Do you always cook it translucent or do you Brown it? For example for stews, casserole and soup I throw them in raw. and for some other dishes like, stir fry or risotto I cook them translucent.

And for some other like a roasted garlic cream sauce I roast the garlic slightly.

And then in curries I tend to almost caramelize the onions not the garlic. But why do you not do that for like casserole as well?

In which cases should you definitely not brown the onion/garlic?

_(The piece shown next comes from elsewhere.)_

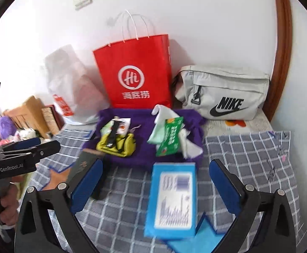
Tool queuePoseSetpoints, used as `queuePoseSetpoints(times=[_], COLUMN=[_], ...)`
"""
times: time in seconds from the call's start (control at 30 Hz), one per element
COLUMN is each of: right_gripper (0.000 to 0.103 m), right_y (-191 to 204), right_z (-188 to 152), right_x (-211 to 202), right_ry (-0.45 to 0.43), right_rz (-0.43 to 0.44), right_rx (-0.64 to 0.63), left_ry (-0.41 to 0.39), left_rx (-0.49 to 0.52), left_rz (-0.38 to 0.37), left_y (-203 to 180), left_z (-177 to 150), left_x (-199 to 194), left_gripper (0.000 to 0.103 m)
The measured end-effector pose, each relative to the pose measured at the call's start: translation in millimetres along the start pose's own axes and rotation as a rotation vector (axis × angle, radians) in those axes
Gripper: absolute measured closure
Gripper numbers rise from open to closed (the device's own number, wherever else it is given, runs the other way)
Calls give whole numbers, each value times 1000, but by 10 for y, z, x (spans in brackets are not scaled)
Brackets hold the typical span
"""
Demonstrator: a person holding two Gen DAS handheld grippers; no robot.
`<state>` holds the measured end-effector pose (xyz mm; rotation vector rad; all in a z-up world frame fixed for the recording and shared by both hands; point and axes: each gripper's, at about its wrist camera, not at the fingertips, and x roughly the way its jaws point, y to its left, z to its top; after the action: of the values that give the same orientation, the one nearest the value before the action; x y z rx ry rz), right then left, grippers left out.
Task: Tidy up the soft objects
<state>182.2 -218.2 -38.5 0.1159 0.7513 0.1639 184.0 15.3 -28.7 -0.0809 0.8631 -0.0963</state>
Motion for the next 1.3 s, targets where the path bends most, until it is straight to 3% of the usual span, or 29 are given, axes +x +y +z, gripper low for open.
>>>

Sorry many thoughts here!!smile.gif
Edited by niklas - 4/28/16 at 11:34pm
post #2 of 13

This could well be the basis for a monthly challenge in the near future.

 

As you pointed out there are a lot of variations. It all depends on what you are trying to do.  For an Ethiopian wat you caramelize a lot of onions, for a French friccassee no browning.  I make what I call sweet onion soup, where the onions are cooked low and slow in butter, avoiding any browning.  It is different than French onion soup. Not better or worse, different.

 

When doing stir fry, I often put garlic cloves in cold oil in the wok, turn on the heat, and when the garlic is well browned remove it from the oil and throw away, the garlic scented oil is ready for cooking. Any form of onions that go into it are just barely cooked, not browned at all.

 

Yes, a lot of variation, room for different approaches for ingredients common to so many cultures.

 

mjb.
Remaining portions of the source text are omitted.